1. The appellant makes but one assignment of error, namely, that the decision of the court is not justified by the evidence and is contrary to law. His first challenge to the evidence is that the Hockmans, having paid no taxes during the term of the lease, had no interest in the property at the time of the award and consequently were entitled to no share in the award. The court might have found that at the time the lease was made Lindgren had stated to Hockman that he would pay the taxes, the inference being that the Hockmans might reimburse him for the trivial portion of the taxes covering the small tract subject to the lease. Later Hockman caused inquiry to be made of Lindgren if he owed him any taxes. Lindgren admitted getting the inquiry and that no reply was made. No separation of the small leased tract from the larger Lindgren holding was ever made for tax purposes, and no right of reentry for default of the lessees was ever asserted, so the implication of a finding of waiver in support of the court's decision is wholly justified.

2. The appellant asserts that under the rule announced by this court in Kafka v. Davidson, 135 Minn. 389, 396, 160 N.W. 1021, 1023, the trial court should have determined the value of the Hockmahs' leasehold interest in the condemned property and given that to them and all of the remainder to Lindgren. We do not so construe Kafka v. Davidson. This court there said:

"The interests of the various parties entitled to share in the award not having been determined as between each other, each is entitled to the proportional part of the award which the amount of his damage bears to the amount of all the damage to the property."

Properly interpreted, that rule means that regardless of whether the award is more or less than the total actual damage, it must be apportioned to each interested party in the ratio that his actual damage bears to the total actual damage.
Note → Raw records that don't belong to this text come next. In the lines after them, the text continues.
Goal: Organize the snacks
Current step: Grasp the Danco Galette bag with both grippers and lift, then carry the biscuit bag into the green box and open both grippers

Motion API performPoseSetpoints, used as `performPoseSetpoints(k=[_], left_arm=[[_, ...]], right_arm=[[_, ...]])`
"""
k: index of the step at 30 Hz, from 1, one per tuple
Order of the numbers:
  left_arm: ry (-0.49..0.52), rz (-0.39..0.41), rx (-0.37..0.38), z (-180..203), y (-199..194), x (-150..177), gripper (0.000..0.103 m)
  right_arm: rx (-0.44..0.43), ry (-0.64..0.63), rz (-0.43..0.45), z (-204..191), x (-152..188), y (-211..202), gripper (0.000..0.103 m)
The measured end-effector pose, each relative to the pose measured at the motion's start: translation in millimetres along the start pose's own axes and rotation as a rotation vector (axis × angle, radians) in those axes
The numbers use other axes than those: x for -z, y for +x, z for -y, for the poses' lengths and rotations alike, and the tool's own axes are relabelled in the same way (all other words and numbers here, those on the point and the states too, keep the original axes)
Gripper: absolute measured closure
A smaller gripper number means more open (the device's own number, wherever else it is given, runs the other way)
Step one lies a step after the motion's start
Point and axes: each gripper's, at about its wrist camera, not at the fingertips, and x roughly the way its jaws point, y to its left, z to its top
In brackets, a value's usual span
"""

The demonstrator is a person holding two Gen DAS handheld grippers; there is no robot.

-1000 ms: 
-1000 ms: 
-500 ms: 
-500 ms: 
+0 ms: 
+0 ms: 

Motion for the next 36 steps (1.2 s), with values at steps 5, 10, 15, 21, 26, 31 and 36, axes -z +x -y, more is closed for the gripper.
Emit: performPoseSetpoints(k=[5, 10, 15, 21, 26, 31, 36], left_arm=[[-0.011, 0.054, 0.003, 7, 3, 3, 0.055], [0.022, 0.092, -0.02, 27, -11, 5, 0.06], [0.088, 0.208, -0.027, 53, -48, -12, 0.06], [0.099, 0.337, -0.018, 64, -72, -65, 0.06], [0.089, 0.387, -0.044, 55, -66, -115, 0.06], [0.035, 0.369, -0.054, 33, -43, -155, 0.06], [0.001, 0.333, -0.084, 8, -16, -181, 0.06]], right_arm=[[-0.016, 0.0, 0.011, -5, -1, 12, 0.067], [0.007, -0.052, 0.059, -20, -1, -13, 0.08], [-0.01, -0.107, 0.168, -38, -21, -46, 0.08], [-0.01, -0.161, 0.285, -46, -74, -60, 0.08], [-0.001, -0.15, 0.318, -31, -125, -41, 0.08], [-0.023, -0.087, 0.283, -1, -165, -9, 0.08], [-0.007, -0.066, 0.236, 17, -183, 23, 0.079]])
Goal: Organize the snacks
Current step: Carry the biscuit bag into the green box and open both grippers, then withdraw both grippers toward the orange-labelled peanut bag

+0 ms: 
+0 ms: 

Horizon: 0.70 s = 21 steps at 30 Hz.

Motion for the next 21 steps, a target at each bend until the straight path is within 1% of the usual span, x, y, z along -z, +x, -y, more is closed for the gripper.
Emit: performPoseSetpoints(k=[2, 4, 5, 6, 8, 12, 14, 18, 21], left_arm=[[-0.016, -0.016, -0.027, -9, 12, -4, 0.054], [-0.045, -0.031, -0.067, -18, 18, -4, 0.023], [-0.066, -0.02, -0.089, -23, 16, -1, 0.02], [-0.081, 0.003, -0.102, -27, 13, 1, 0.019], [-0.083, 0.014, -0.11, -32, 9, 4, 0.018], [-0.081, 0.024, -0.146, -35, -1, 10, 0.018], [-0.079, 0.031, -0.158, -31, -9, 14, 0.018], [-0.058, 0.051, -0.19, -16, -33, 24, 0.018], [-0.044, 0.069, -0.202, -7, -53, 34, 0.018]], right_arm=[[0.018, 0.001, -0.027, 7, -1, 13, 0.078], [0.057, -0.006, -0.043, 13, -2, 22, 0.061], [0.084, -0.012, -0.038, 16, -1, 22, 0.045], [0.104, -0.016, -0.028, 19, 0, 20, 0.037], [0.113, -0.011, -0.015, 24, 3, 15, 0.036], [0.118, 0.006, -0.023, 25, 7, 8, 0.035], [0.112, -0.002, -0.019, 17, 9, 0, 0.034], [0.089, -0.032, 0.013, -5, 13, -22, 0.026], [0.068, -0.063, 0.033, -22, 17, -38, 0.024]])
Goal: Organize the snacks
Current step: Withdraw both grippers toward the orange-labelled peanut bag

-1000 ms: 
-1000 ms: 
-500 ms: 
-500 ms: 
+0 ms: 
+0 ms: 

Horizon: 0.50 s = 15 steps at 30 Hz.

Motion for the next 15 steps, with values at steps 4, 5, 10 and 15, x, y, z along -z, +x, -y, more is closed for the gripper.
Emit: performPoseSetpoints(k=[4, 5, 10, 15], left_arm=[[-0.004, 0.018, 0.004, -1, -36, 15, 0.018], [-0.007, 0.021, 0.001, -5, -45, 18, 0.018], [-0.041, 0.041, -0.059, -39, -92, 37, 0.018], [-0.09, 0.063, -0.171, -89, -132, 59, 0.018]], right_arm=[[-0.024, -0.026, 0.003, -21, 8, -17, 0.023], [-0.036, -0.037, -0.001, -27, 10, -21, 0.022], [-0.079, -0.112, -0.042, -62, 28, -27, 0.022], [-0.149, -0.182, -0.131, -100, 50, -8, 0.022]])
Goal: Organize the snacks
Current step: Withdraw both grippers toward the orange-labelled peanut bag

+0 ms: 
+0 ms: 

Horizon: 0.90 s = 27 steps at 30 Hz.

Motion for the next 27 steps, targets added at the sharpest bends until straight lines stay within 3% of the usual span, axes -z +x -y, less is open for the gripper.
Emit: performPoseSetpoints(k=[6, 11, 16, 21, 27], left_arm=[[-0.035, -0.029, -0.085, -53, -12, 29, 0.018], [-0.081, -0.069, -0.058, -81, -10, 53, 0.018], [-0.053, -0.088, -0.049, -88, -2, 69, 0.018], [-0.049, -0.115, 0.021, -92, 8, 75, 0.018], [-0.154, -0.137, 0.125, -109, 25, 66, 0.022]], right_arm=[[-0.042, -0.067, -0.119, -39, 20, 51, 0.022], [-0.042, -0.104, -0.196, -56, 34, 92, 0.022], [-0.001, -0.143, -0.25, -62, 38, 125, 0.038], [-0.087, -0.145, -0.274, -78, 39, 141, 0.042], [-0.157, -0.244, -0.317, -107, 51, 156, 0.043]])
To illustrate, if the actual damage to the leasehold were $2,000 and to the fee $1,000, then, regardless of the amount of the award, whether more or less than $3,000, it should be apportioned two-thirds to the lessee and one-third to the fee owner. The trial court found:

"That the damage to plaintiffs and to Continental Oil Company resulting from said condemnation proceedings and the taking of property therein involved is the proportion of the total damage resulting therefrom that 3,822 bears to 4,022. That the damage to defendant Alfred Lindgren resulting from said condemnation proceedings and the taking of property therein involved is the proportion of the total damage resulting therefrom that 200 bears to 4,022. That defendant County of St. Louis was not damaged by said condemnation proceeding."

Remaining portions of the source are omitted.